Create Kubernetes Cluster

Follow Digitalocean Cluster creation tutorial and create a Kubernetes cluster

Kubectl Access

To create kubectl resources like pods, deployments, etc., you need kubectl and cluster config. A DevOps engineer will work with multiple Kubernetes Cluster. The cluster config has information about the Cluster and lets you switch between them.

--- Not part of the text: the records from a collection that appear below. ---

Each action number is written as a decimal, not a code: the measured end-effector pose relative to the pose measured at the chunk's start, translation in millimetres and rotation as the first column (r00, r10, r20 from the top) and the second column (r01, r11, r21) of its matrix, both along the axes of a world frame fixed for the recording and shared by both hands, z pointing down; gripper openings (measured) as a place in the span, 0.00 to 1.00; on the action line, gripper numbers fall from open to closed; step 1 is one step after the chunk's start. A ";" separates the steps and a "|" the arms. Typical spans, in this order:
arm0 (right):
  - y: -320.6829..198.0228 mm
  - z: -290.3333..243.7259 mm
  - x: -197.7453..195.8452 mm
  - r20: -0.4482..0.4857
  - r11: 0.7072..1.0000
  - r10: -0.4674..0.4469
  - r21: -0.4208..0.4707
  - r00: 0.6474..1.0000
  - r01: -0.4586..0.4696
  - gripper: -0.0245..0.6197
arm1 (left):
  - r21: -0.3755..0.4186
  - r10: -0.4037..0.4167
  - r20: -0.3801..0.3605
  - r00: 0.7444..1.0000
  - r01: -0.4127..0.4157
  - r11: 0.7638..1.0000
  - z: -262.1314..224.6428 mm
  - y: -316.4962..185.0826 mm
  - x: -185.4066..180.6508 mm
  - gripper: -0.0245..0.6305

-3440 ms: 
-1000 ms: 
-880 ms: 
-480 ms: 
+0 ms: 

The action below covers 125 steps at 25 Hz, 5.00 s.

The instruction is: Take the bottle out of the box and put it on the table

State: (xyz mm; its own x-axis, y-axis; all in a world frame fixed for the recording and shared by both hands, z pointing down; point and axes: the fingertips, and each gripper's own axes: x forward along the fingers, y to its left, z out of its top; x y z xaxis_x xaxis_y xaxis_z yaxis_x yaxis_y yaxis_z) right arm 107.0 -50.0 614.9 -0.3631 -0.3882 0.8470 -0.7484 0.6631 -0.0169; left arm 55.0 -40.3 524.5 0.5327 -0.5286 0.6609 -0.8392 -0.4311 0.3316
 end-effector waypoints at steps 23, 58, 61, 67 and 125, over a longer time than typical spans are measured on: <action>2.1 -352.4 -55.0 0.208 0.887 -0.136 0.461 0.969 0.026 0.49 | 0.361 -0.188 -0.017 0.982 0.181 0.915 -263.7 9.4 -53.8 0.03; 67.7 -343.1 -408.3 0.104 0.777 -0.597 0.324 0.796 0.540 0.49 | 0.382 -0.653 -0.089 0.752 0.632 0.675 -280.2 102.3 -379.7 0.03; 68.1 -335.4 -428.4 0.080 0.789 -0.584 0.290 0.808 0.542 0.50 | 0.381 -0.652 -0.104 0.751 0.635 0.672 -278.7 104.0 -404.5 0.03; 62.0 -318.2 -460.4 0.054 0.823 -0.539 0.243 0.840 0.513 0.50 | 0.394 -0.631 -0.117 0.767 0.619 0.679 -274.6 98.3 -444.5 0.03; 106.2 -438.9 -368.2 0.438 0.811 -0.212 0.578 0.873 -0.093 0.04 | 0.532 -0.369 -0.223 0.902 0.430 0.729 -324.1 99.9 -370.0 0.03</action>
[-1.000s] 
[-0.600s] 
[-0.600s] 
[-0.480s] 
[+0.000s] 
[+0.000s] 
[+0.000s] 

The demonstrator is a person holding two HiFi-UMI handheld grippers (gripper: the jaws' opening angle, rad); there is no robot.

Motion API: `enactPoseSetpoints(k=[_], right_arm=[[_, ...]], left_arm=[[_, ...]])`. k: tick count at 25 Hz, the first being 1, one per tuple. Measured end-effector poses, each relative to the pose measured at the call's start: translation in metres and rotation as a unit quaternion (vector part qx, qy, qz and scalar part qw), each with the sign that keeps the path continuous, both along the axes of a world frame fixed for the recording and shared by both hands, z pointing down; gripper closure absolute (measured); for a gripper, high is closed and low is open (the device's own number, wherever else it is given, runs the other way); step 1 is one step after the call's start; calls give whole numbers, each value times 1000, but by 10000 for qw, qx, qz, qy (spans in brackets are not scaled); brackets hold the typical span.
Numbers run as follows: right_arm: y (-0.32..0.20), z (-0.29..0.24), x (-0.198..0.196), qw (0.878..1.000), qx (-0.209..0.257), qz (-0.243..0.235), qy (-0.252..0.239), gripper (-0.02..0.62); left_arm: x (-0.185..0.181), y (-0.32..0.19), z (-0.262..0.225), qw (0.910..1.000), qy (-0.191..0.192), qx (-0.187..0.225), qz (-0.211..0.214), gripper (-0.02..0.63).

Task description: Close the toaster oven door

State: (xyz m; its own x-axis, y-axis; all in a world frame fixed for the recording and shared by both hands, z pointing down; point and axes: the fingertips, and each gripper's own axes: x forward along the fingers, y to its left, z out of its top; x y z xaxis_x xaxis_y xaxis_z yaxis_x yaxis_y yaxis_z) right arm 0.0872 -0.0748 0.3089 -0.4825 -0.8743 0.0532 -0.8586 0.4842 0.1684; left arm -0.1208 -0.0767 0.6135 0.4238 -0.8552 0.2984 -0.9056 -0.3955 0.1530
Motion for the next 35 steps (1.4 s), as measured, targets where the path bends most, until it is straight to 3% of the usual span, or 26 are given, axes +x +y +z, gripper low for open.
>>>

doctl Kubernetes cluster kubeconfig save terraform-do-cluster

To list all the configured clusters.

kubectl config get-clusters

Choose the Cluster you want to work with

kubectl config use-context <cluster-name>

Deploying Flask App

  1. Create a new namespace. Every kube resource related to this app will be in this namespace

kubectl get namespaces
kubectl create namespace todoapp
kubectl config set-context --current --namespace=todoapp
  1. Create Pod, deployment spec. Create a file deployment.yaml

---
apiVersion: apps/v1
kind: Deployment
metadata:
  name: todoapp
  labels:
    app: todoapp
spec:
  replicas: 1
  selector:
    matchLabels:
      app: todoapp
  # pod spec begins here
  template:
    metadata:
      labels:
        app: todoapp
    spec:
      containers:
        - name: todoapp
          image: registry.digitalocean.com/bee-do-registry/flask-app:1.0.0
          imagePullPolicy: IfNotPresent
          ports:
            - containerPort: 8888
  1. Create a service spec in file service.yaml to expose your application to the outside world. I have created a service of type LoadBalancer for ease of usage. But it is always a good idea to have an ingress installed at the Cluster and route your request to a ClusterIP type service.

apiVersion: v1
kind: Service
metadata:
  name: todoapp
spec:
  ports:
  - port: 8888
    protocol: TCP
    targetPort: 8888
  selector:
    app: todoapp
  type: LoadBalancer

Running Application

You can check the running pods and services using the following command

kubectl apply -f deployment.yaml
kubectl apply -f service.yaml
kubectl get pods
kubectl get service # wait until external IP is set

Open the browser and hit http://<external-ip>:8000/, you should see the flask homepage.

To check the logs use

kubectl get logs -f <pod-name>

We have just nicked the surface of Kubernetes. You can create a custom resource with other resources, and there is this whole unexplored territory of how Kubernetes works internally. We will explore all of these in the upcoming articles.